Once you reach the line that holds "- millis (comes" in the listing below, output it and every line after it through the line that holds "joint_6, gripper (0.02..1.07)", word for word.

....

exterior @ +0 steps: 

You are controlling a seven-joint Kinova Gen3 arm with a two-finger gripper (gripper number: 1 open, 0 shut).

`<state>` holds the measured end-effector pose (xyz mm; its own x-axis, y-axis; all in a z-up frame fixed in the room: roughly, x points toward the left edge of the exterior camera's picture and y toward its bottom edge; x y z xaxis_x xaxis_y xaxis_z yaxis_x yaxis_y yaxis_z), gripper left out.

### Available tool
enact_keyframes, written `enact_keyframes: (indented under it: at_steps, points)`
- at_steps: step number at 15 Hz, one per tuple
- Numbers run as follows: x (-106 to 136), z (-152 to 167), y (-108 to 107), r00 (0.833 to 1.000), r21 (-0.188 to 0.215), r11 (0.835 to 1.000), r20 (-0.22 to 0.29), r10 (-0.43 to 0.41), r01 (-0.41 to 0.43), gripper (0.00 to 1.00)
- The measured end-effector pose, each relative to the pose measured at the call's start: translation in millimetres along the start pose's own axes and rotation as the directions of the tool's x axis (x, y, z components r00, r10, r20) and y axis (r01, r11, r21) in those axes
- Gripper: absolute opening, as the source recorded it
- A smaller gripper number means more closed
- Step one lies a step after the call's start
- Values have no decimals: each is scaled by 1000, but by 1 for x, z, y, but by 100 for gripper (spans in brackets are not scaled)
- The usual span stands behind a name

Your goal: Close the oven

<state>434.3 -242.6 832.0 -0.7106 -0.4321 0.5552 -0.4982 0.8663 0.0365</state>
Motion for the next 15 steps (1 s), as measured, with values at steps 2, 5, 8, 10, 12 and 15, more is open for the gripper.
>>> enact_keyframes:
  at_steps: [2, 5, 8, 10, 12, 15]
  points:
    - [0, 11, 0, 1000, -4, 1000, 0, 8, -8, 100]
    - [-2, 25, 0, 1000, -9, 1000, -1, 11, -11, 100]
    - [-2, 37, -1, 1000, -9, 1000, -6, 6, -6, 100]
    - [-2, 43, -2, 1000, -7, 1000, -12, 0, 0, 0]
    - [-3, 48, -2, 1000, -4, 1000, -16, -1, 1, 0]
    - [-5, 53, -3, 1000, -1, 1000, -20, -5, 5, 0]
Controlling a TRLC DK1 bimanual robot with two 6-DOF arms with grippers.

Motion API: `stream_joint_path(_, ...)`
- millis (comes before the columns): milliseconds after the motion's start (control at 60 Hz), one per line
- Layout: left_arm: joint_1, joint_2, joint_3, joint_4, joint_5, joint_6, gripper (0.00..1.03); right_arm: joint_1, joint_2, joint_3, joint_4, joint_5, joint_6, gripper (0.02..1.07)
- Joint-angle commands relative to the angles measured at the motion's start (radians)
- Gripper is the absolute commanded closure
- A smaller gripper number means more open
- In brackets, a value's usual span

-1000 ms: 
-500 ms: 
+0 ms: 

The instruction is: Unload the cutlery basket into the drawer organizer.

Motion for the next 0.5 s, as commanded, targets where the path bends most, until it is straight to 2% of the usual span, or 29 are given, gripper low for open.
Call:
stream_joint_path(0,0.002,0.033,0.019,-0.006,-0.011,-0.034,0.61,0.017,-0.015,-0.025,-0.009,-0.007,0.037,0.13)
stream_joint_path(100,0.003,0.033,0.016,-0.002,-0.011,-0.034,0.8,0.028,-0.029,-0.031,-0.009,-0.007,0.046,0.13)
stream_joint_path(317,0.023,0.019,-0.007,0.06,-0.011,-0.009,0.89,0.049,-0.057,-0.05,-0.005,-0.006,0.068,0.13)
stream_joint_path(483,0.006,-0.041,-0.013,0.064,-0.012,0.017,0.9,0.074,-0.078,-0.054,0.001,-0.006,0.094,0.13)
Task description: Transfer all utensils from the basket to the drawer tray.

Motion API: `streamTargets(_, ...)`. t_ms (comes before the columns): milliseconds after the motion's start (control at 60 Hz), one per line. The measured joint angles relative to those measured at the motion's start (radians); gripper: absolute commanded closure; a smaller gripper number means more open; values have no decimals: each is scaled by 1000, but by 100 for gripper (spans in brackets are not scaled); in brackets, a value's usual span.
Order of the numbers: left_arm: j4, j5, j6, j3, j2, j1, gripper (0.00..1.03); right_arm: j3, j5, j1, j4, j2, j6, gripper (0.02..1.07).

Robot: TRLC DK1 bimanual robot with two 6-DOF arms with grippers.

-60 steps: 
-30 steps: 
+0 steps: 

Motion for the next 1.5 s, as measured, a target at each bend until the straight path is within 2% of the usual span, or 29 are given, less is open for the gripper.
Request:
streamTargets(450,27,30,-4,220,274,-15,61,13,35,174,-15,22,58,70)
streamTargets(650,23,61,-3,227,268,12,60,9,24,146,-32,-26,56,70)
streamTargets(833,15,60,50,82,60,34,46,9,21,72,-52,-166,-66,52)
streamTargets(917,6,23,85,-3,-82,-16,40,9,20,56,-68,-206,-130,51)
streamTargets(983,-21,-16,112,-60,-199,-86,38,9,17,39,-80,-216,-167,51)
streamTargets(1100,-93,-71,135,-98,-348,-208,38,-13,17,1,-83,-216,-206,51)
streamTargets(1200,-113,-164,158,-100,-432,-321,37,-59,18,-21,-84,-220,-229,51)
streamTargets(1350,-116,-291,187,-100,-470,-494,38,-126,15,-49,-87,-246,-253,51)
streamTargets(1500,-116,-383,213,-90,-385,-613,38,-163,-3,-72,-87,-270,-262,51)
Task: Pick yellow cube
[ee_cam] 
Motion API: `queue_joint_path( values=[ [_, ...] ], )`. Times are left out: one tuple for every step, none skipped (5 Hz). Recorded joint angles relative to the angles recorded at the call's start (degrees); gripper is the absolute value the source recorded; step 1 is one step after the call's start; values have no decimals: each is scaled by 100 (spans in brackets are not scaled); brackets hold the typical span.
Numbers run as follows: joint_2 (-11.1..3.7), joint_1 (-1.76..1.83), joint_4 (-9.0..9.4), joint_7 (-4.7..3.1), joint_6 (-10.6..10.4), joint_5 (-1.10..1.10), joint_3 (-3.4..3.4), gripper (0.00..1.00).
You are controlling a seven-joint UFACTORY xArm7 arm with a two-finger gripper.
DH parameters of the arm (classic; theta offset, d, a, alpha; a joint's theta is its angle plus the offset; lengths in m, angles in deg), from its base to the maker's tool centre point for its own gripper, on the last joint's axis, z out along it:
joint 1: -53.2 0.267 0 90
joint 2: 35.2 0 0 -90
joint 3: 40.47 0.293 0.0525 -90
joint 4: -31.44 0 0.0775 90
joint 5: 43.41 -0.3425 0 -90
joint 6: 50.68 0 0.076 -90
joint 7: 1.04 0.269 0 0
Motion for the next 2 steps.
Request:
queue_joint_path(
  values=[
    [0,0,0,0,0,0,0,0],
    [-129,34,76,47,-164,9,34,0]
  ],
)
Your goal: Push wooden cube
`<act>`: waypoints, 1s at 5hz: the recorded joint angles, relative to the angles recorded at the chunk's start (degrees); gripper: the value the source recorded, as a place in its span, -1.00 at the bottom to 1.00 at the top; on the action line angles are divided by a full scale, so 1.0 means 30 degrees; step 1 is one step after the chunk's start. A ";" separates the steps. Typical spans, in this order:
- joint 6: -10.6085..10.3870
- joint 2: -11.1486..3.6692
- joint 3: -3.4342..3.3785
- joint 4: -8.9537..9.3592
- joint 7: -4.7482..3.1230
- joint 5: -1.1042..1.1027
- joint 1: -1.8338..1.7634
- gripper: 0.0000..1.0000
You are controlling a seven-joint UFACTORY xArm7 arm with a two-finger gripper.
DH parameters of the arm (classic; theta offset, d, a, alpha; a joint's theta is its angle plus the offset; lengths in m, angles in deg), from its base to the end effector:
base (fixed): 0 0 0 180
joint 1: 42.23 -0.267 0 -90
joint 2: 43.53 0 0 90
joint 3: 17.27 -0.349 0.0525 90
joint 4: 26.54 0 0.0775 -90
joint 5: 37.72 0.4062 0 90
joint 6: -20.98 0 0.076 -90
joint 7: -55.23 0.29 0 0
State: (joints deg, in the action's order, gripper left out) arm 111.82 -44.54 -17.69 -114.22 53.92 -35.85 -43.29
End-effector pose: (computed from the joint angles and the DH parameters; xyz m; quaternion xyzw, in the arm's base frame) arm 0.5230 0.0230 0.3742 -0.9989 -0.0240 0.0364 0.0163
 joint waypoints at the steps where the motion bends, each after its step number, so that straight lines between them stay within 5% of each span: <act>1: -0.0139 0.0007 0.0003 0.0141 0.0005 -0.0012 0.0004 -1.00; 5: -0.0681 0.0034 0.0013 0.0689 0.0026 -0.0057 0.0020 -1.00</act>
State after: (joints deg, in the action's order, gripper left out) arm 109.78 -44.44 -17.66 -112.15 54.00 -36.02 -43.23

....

● Exercise solution:
- millis (comes before the columns): milliseconds after the motion's start (control at 60 Hz), one per line
- Layout: left_arm: joint_1, joint_2, joint_3, joint_4, joint_5, joint_6, gripper (0.00..1.03); right_arm: joint_1, joint_2, joint_3, joint_4, joint_5, joint_6, gripper (0.02..1.07)

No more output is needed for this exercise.